**EXERCISE DIRECTIONS:** Using the listing below, please count the lines that contain the string "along". Only the number is wanted.

**EXERCISE MATERIALS:**
■ ■ ■

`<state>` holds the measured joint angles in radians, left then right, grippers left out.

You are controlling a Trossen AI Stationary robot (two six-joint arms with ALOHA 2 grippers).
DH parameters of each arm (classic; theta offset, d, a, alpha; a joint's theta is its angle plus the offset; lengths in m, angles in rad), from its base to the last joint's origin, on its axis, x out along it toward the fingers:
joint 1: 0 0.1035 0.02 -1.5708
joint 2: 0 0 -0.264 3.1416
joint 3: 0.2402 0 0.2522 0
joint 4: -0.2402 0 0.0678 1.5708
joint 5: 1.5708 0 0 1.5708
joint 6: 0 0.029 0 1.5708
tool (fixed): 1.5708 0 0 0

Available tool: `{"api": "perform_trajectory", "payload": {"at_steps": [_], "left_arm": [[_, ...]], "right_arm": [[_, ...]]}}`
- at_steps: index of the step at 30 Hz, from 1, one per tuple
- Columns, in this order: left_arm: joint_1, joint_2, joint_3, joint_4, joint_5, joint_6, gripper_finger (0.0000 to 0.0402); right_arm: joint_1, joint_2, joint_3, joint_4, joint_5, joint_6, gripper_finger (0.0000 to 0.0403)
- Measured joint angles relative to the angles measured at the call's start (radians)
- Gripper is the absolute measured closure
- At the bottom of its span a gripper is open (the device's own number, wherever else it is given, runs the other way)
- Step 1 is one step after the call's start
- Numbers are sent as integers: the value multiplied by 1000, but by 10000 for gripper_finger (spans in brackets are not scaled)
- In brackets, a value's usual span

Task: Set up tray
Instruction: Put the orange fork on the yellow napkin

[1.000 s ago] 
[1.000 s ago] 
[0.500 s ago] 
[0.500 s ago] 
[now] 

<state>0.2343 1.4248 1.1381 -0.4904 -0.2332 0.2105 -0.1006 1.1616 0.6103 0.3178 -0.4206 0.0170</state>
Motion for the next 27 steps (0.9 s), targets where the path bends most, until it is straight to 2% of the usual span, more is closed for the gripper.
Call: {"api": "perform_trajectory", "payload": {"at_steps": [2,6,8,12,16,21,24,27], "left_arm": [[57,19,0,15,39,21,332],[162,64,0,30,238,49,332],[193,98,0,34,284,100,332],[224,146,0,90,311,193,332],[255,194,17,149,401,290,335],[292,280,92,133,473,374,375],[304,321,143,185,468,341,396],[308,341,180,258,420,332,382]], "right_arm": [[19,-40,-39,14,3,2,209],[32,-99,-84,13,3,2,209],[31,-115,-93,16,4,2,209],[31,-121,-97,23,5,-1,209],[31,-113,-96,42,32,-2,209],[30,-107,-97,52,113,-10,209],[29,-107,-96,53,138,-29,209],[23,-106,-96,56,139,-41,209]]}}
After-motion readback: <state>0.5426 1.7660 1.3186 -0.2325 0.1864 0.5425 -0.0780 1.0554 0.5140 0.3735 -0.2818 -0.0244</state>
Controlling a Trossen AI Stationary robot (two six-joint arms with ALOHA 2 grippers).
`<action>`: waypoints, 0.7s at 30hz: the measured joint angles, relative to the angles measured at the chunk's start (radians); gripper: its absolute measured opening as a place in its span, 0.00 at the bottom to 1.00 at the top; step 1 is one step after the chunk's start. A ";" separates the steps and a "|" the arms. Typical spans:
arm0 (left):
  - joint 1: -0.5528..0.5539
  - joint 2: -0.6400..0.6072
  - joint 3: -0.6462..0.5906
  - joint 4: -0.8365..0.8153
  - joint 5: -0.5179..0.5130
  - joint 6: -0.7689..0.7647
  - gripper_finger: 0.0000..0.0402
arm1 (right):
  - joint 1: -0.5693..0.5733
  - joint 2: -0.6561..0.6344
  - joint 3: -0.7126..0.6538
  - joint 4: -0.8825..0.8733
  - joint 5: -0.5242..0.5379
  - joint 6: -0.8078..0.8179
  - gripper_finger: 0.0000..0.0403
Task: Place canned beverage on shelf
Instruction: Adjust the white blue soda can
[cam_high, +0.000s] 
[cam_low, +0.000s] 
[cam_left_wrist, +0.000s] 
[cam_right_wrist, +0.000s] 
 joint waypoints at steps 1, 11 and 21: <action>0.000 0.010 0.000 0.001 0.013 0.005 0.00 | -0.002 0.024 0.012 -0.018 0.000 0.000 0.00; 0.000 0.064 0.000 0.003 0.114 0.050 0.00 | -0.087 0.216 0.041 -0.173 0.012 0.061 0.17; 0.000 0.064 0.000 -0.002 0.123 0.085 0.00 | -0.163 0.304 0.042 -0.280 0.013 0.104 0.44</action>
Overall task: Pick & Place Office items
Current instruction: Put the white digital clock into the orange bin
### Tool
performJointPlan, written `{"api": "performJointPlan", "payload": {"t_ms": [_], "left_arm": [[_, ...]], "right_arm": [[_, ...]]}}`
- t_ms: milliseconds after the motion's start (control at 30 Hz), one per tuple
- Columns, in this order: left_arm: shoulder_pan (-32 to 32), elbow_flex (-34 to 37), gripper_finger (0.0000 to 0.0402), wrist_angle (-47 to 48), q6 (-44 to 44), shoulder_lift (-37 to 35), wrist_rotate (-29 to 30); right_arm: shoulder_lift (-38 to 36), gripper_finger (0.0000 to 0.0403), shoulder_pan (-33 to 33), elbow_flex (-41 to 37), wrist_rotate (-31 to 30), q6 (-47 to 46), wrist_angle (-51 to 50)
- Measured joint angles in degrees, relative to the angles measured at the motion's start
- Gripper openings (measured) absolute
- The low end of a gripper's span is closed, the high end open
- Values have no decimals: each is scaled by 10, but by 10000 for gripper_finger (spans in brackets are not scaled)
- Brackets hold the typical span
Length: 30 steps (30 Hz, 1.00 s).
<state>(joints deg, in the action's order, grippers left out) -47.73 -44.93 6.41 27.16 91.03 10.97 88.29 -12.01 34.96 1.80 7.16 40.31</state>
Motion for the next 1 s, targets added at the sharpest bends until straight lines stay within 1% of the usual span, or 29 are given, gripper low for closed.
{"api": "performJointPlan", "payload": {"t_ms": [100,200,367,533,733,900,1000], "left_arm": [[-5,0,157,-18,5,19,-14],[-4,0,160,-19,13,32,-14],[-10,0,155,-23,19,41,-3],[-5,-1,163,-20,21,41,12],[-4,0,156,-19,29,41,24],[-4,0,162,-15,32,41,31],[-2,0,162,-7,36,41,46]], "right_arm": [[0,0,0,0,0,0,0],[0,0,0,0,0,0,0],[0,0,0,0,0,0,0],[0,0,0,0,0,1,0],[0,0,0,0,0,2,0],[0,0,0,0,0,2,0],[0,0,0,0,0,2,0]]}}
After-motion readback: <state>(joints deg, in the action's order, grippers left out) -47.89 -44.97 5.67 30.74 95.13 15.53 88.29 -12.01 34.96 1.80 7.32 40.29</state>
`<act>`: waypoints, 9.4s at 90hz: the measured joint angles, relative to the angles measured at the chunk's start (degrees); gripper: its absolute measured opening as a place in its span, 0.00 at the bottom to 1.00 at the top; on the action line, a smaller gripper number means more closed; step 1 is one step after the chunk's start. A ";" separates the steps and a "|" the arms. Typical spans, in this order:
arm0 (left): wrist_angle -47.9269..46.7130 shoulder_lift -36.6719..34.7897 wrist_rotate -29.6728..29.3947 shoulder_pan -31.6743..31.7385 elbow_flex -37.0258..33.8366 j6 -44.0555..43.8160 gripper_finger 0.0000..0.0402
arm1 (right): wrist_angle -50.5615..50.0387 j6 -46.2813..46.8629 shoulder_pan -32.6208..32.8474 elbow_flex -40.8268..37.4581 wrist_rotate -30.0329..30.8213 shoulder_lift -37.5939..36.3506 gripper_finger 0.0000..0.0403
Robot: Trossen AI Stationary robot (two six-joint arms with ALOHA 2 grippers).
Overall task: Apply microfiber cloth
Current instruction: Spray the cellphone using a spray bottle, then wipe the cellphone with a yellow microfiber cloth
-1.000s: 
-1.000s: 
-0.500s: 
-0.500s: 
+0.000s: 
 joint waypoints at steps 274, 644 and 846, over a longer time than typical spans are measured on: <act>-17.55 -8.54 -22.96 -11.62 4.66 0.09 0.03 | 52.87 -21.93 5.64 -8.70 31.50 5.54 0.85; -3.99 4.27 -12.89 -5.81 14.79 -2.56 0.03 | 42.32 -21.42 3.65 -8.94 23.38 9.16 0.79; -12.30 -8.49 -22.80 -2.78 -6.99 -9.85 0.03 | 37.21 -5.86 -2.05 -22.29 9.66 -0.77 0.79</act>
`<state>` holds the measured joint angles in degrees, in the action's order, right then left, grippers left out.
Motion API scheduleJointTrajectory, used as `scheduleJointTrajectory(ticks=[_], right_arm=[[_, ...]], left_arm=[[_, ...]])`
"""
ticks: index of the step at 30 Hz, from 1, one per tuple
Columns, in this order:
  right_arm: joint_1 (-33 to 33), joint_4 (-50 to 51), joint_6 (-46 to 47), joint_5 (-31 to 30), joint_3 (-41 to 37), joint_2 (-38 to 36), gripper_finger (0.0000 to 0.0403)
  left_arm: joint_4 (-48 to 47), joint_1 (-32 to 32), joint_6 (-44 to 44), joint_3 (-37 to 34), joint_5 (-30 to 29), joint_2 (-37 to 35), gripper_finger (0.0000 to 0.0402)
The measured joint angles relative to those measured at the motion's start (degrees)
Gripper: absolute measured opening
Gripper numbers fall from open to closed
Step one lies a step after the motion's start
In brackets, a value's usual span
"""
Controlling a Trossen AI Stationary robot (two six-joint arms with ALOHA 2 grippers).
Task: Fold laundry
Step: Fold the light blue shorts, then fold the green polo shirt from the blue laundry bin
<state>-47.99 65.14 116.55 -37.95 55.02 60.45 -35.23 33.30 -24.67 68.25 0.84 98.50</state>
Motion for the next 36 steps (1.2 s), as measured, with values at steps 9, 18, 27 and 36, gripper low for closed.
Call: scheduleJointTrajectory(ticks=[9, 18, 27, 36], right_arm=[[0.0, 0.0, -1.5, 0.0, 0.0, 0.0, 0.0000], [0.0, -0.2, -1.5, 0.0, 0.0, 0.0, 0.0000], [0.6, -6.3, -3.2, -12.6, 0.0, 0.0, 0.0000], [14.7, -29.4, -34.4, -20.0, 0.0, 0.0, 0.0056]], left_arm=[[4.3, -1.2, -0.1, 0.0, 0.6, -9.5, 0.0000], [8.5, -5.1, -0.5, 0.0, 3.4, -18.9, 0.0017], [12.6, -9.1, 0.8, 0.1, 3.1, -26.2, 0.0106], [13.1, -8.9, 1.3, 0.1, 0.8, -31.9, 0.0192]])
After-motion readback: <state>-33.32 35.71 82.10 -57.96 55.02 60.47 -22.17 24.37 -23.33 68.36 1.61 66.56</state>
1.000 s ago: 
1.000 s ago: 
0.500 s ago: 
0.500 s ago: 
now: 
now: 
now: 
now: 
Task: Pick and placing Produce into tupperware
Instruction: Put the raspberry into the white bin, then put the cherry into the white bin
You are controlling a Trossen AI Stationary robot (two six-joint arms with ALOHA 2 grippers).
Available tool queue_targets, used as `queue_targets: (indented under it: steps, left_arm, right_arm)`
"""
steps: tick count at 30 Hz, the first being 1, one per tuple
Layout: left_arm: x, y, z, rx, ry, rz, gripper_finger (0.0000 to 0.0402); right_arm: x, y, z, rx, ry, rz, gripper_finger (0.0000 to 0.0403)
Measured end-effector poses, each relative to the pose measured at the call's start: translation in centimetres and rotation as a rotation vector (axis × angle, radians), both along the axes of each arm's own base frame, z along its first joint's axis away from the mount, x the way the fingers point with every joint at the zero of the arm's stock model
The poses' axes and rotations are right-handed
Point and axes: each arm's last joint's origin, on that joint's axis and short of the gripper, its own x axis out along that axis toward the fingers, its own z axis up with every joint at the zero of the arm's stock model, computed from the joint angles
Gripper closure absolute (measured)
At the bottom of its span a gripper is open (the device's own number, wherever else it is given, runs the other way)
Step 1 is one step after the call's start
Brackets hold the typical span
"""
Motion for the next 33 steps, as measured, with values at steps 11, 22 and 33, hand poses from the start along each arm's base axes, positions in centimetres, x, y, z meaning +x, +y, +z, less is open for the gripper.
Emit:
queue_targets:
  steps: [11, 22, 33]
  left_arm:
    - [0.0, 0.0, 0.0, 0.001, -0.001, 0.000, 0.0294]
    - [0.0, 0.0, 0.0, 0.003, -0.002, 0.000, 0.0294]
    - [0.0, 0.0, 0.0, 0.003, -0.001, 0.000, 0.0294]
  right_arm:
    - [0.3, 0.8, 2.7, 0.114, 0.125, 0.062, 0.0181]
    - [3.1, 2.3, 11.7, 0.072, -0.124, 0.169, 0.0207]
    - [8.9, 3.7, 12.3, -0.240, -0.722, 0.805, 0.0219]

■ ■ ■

**WRITTEN ANSWER:** 4